* [Work task]:
Your answer should consist only of the lines below from the one with "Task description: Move" through the one with "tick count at", copied exactly.

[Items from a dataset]
------------------------------------------------

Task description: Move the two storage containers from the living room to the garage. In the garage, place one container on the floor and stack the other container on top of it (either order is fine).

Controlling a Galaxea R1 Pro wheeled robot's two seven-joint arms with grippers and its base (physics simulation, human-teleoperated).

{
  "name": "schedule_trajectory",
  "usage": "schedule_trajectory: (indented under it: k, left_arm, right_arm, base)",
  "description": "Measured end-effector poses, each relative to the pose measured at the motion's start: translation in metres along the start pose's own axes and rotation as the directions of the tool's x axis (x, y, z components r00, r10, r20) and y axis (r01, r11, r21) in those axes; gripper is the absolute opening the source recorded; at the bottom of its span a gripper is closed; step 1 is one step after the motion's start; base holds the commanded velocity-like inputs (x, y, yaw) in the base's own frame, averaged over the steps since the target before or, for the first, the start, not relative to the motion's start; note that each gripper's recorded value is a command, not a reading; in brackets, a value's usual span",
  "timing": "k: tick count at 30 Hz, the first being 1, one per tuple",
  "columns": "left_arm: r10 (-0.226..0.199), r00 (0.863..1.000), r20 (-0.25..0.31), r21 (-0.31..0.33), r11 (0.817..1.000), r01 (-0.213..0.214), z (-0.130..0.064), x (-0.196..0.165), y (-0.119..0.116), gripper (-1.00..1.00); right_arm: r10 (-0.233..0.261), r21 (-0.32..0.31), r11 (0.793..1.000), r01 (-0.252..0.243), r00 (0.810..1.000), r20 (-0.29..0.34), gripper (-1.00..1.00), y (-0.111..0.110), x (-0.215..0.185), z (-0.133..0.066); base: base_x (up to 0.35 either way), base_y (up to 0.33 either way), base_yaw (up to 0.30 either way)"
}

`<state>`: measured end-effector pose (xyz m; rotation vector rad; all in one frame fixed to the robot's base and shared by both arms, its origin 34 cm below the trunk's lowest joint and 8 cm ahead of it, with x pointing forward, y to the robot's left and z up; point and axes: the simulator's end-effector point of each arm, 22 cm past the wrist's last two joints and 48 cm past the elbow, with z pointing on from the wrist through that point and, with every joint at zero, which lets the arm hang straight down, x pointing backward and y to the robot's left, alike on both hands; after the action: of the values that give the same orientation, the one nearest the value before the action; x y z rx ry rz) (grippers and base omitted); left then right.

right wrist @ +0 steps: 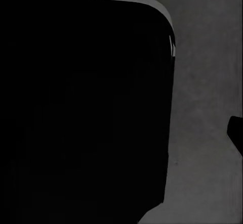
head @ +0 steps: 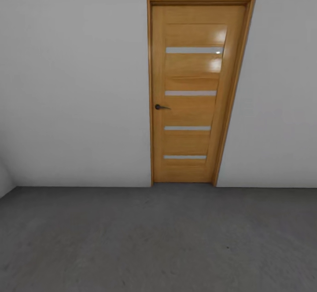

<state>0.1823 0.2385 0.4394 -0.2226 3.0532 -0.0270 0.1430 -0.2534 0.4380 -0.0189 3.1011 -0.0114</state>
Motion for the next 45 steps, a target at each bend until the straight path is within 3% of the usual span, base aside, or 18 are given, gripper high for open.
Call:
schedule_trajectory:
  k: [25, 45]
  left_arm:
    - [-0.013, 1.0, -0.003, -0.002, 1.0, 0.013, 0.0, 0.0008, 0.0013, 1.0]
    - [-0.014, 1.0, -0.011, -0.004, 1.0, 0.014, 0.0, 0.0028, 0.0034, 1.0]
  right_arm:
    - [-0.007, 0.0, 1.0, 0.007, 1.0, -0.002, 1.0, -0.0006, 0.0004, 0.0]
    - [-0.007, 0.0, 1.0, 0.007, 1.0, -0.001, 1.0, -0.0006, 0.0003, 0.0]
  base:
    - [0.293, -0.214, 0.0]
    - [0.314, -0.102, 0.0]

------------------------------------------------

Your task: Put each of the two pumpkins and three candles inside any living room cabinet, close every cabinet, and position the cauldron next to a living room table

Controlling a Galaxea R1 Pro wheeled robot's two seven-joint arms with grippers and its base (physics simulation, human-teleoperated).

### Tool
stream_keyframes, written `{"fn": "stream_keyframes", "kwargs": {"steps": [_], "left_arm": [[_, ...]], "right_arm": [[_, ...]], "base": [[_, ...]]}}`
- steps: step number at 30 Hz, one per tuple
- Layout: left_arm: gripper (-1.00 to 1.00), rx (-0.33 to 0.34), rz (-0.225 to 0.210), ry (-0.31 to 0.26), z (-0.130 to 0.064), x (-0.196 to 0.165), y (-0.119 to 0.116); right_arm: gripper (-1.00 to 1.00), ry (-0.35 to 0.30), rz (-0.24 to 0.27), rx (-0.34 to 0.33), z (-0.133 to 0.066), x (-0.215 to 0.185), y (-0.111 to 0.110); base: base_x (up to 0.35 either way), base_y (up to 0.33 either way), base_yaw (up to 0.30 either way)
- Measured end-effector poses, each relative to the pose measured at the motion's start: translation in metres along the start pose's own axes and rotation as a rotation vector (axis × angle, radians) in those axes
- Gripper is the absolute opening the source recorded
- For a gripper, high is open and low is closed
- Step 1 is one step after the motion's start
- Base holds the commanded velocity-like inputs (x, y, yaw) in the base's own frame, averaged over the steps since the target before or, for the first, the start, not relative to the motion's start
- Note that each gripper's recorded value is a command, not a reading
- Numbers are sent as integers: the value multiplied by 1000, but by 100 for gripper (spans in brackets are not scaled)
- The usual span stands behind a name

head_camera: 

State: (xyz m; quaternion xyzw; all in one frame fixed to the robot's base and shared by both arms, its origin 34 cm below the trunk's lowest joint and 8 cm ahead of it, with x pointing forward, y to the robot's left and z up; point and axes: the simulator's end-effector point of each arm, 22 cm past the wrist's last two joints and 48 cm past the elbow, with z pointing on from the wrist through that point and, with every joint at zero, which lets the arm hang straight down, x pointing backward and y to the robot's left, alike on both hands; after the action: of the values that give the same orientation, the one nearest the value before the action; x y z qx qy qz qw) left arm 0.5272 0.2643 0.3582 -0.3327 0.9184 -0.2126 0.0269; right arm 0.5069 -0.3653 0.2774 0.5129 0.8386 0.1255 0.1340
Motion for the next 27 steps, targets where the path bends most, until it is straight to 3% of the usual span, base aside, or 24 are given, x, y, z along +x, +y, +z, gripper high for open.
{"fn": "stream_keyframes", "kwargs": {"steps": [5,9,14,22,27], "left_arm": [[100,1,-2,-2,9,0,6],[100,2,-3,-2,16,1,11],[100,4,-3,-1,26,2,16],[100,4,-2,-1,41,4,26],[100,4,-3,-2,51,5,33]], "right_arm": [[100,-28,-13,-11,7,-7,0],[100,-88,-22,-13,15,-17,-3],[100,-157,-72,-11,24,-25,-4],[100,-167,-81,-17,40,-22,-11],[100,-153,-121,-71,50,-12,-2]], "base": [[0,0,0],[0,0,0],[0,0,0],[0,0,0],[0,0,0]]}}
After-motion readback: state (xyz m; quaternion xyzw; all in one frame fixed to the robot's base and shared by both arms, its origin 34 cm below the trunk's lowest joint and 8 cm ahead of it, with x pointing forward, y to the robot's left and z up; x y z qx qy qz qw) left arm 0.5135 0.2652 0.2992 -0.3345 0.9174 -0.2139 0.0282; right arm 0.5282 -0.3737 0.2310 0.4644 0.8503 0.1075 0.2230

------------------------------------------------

* [Response box]:
Task description: Move the two storage containers from the living room to the garage. In the garage, place one container on the floor and stack the other container on top of it (either order is fine).

Controlling a Galaxea R1 Pro wheeled robot's two seven-joint arms with grippers and its base (physics simulation, human-teleoperated).

{
  "name": "schedule_trajectory",
  "usage": "schedule_trajectory: (indented under it: k, left_arm, right_arm, base)",
  "description": "Measured end-effector poses, each relative to the pose measured at the motion's start: translation in metres along the start pose's own axes and rotation as the directions of the tool's x axis (x, y, z components r00, r10, r20) and y axis (r01, r11, r21) in those axes; gripper is the absolute opening the source recorded; at the bottom of its span a gripper is closed; step 1 is one step after the motion's start; base holds the commanded velocity-like inputs (x, y, yaw) in the base's own frame, averaged over the steps since the target before or, for the first, the start, not relative to the motion's start; note that each gripper's recorded value is a command, not a reading; in brackets, a value's usual span",
  "timing": "k: tick count at 30 Hz, the first being 1, one per tuple",

No more output is expected here.